ACTIVITY – Each line below must be written out exactly as shown.

——————

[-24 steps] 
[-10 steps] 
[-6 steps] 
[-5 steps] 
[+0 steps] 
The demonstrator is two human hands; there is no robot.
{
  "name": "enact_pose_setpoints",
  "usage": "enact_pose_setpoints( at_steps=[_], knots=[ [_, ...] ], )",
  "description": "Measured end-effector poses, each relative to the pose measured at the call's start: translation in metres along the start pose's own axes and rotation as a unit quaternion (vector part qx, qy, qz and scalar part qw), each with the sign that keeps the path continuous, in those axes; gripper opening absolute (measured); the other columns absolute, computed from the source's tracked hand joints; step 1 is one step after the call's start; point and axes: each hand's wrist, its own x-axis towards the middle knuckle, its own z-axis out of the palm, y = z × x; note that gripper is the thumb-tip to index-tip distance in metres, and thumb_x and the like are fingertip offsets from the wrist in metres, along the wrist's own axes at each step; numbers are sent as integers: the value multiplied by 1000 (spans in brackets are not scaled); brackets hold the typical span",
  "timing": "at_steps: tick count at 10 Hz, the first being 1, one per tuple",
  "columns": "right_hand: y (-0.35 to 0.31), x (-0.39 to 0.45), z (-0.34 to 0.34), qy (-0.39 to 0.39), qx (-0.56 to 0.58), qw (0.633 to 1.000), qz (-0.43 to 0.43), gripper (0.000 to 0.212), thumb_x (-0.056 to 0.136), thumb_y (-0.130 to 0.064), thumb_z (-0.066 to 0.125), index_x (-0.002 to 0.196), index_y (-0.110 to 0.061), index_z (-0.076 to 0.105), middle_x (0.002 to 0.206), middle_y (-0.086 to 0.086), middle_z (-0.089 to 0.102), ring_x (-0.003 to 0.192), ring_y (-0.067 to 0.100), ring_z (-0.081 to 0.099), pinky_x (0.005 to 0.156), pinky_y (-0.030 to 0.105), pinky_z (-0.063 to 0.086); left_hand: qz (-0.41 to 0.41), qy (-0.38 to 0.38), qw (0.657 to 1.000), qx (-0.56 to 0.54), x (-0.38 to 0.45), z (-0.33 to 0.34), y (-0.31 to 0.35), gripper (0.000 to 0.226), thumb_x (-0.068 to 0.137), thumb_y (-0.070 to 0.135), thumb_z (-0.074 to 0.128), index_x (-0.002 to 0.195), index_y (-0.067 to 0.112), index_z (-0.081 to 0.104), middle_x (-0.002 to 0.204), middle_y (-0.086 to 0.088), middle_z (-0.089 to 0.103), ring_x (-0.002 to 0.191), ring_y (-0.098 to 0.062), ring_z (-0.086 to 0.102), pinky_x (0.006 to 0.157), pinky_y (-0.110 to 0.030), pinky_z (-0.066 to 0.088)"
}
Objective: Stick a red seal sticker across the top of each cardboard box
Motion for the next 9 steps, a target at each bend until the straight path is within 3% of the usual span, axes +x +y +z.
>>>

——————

YOUR SOLUTION –
[-24 steps] 
[-10 steps] 
[-6 steps] 
[-5 steps] 
[+0 steps] 
The demonstrator is two human hands; there is no robot.
{
  "name": "enact_pose_setpoints",
  "usage": "enact_pose_setpoints( at_steps=[_], knots=[ [_, ...] ], )",
  "description": "Measured end-effector poses, each relative to the pose measured at the call's start: translation in metres along the start pose's own axes and rotation as a unit quaternion (vector part qx, qy, qz and scalar part qw), each with the sign that keeps the path continuous, in those axes; gripper opening absolute (measured); the other columns absolute, computed from the source's tracked hand joints; step 1 is one step after the call's start; point and axes: each hand's wrist, its own x-axis towards the middle knuckle, its own z-axis out of the palm, y = z × x; note that gripper is the thumb-tip to index-tip distance in metres, and thumb_x and the like are fingertip offsets from the wrist in metres, along the wrist's own axes at each step; numbers are sent as integers: the value multiplied by 1000 (spans in brackets are not scaled); brackets hold the typical span",
  "timing": "at_steps: tick count at 10 Hz, the first being 1, one per tuple",
  "columns": "right_hand: y (-0.35 to 0.31), x (-0.39 to 0.45), z (-0.34 to 0.34), qy (-0.39 to 0.39), qx (-0.56 to 0.58), qw (0.633 to 1.000), qz (-0.43 to 0.43), gripper (0.000 to 0.212), thumb_x (-0.056 to 0.136), thumb_y (-0.130 to 0.064), thumb_z (-0.066 to 0.125), index_x (-0.002 to 0.196), index_y (-0.110 to 0.061), index_z (-0.076 to 0.105), middle_x (0.002 to 0.206), middle_y (-0.086 to 0.086), middle_z (-0.089 to 0.102), ring_x (-0.003 to 0.192), ring_y (-0.067 to 0.100), ring_z (-0.081 to 0.099), pinky_x (0.005 to 0.156), pinky_y (-0.030 to 0.105), pinky_z (-0.063 to 0.086); left_hand: qz (-0.41 to 0.41), qy (-0.38 to 0.38), qw (0.657 to 1.000), qx (-0.56 to 0.54), x (-0.38 to 0.45), z (-0.33 to 0.34), y (-0.31 to 0.35), gripper (0.000 to 0.226), thumb_x (-0.068 to 0.137), thumb_y (-0.070 to 0.135), thumb_z (-0.074 to 0.128), index_x (-0.002 to 0.195), index_y (-0.067 to 0.112), index_z (-0.081 to 0.104), middle_x (-0.002 to 0.204), middle_y (-0.086 to 0.088), middle_z (-0.089 to 0.103), ring_x (-0.002 to 0.191), ring_y (-0.098 to 0.062), ring_z (-0.086 to 0.102), pinky_x (0.006 to 0.157), pinky_y (-0.110 to 0.030), pinky_z (-0.066 to 0.088)"
}
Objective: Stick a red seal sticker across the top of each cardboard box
Motion for the next 9 steps, a target at each bend until the straight path is within 3% of the usual span, axes +x +y +z.
>>>

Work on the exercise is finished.